Свирель — страница 36 из 67

Когда она возвратилась, Софья еще не приходила, и ребенок кричал ужасно. Марья Андреевна взяла его, перепеленала и стала ходить с ним из угла в угол, чтобы укачать. Он кашлял, чихал, и видно было, что он простудился.

— А здесь без вас барин приходил, — сказала Дуняшка.

— Какой барин? — испугалась Марья Андреевна.

— Да тот самый, что дома к нашей барышне сватался! Гы-и! Как его?.. Он еще доктор!... Лечит!..

Марья Андреевна так и опустилась на диван. Значит, Заречный был без нее!

— А что ребенок-то, ребенок? — спросила она, чувствуя, как начинают холодеть ее ноги. — Кричал?

— И-и! Страсти господни! — отвечала Дуняшка. — Я с им и отпирать ему выходила. Он посмотрел на него, по щечке потрепал да и спросил меня: «Чей это?»

— Ну а ты ему что?

— А я ему и говорю, что, мол, это наш!

Марья Андреевна поднялась с дивана и, не помня себя, подскочила к ней.

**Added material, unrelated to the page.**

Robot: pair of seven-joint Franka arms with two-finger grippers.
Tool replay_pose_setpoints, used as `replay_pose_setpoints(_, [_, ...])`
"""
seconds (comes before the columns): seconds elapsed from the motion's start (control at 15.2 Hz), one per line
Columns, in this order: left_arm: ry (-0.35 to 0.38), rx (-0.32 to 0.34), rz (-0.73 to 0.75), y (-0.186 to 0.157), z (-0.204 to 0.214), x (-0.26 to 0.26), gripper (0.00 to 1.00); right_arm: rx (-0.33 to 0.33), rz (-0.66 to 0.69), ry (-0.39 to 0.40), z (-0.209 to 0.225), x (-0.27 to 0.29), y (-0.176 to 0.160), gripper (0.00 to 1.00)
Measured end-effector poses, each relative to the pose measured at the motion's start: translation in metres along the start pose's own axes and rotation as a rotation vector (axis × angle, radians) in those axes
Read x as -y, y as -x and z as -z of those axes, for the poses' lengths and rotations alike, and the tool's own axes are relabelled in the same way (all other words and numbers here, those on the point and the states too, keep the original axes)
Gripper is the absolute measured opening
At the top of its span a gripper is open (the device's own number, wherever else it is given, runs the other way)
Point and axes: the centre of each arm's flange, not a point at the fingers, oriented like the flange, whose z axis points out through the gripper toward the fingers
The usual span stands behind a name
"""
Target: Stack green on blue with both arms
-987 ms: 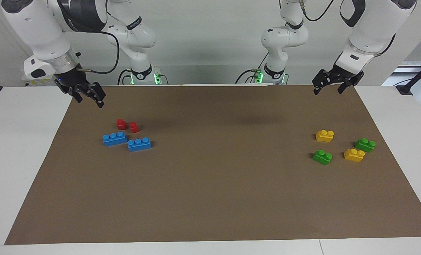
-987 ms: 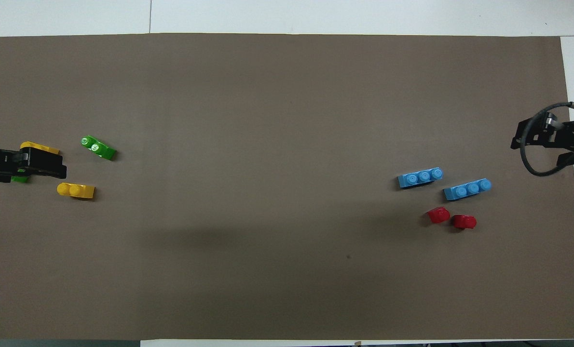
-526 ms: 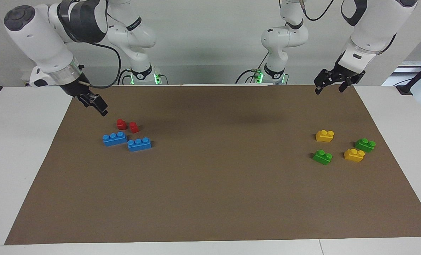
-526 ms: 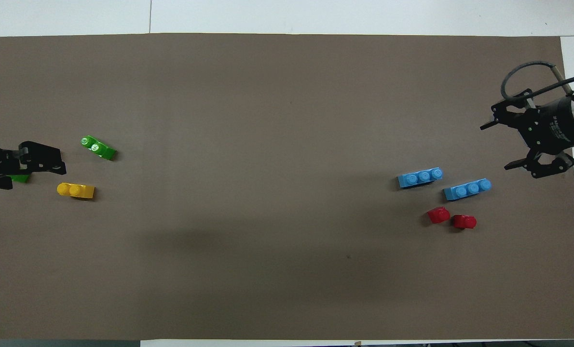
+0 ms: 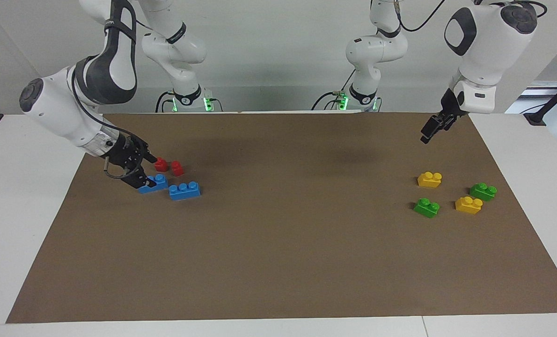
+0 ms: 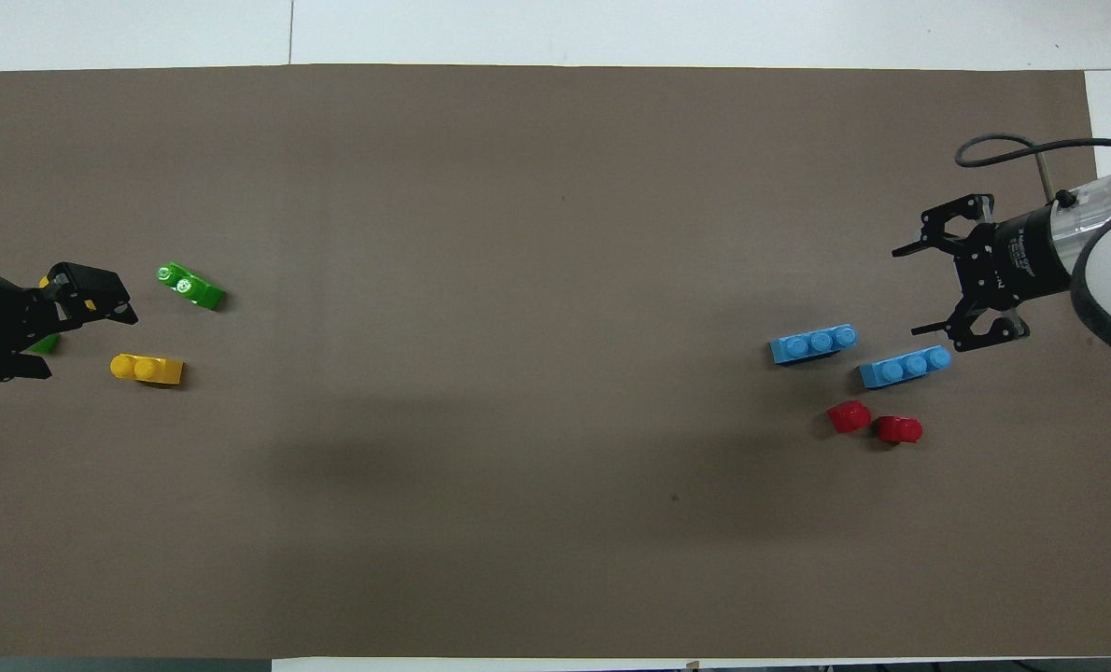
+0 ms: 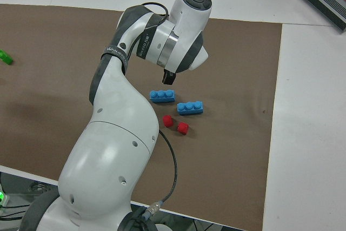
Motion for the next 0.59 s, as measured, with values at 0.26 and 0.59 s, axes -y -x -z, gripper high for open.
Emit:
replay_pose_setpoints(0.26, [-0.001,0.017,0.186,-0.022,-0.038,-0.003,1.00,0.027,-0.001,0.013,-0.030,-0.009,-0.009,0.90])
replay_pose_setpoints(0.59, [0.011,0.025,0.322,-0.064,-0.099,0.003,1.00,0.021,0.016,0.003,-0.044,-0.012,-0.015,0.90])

— Дура! Дрянь! — закричала она на нее, и слезы градом покатились у нее по щекам.

Поздно вечером возвратилась Софья и, узнав, что у нее был Заречный, так обрадовалась, что не могла заснуть и всю ночь до самого утра проходила из угла в угол по комнате. А когда стало рассветать, она бросилась к матери на постель, подлезла к ней под одеяло и стала ее целовать. Старушка прижимала ее к себе и, глядя на ее короткие волосы И вспоминая о вчерашнем эпизоде, считала счастье дочери потерянным навсегда и мысленно восклицала: «Ищи теперь ветра в поле! Бедная, бедная Соня! Бедный синий чулок!»

Заречный в другой раз так к ним и не пришел. Это волновало Софью, она плакала, подозревала, готова была сама бежать к нему, и в то же время чувство горькой обиды поднималось у нее из глубины души за то, что он мог иначе объяснить себе появление в ее доме ребенка. Она забросила все свои занятия, целые дни бродила от окна к окну в надежде увидеть, как он подъедет к их крыльцу, и недосыпала. К этому прибавились еще мучения с ребенком. Он кашлял, хрипел, всю грудь ему заложило, он не унимался ни на минуту, и вот уже целую неделю весь дом был на ногах. Позвали доктора, он сказал, что у него воспаление легких. Было ясно, что его простудила Дуняшка‚ вышедшая вместе с ним отпирать тогда Заречному. Ребенок был так слаб и мал, что не было надежды на его выздоровление. Звали доктора, покупали лекарства и просиживали у его колыбели целые ночи напролет для того, чтобы после их не упрекнула совесть. На десятый день ребенок умер.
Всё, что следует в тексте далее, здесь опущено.